● **THE PROBLEM**: Tell how many lines in the data below hold the string "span"; give nothing but the number.
§
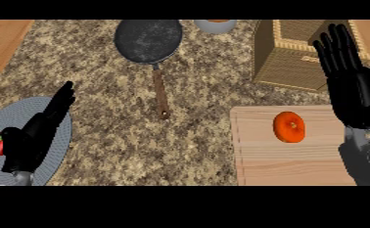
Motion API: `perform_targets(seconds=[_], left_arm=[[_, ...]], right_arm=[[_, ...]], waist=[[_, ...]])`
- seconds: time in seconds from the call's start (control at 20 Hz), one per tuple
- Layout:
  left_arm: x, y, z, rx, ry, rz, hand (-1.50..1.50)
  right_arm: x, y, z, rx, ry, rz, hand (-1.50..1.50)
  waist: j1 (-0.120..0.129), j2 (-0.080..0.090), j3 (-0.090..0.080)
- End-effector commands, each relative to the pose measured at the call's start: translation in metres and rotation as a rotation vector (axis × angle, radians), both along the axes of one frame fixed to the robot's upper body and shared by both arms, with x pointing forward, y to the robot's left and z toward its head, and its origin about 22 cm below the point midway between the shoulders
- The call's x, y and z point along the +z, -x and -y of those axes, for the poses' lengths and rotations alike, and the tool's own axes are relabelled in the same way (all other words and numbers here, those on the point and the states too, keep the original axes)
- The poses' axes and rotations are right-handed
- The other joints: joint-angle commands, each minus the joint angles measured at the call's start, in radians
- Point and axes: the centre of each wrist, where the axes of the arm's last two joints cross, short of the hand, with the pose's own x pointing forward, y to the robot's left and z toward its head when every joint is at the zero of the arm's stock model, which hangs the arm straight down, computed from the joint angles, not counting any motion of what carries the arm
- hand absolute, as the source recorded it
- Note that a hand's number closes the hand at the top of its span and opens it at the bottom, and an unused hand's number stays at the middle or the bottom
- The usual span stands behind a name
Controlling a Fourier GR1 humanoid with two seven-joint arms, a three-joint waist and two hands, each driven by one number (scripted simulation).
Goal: Pick the squash from the cutting board and place it in the basket
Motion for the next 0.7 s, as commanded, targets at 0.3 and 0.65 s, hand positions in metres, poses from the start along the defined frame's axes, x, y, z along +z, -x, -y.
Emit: perform_targets(seconds=[0.3,0.65], left_arm=[[0.006,-0.022,0.008,0.021,0.11,-0.003,0.0],[-0.004,-0.046,-0.013,0.131,0.159,-0.047,0.0]], right_arm=[[0.08,-0.025,-0.04,0.792,0.23,0.345,1.5],[0.002,0.019,-0.055,1.08,0.21,0.502,-1.5]], waist=[[0.1,0.017,-0.014],[-0.017,0.007,-0.011]])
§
● **ANSWER SECTION**: 2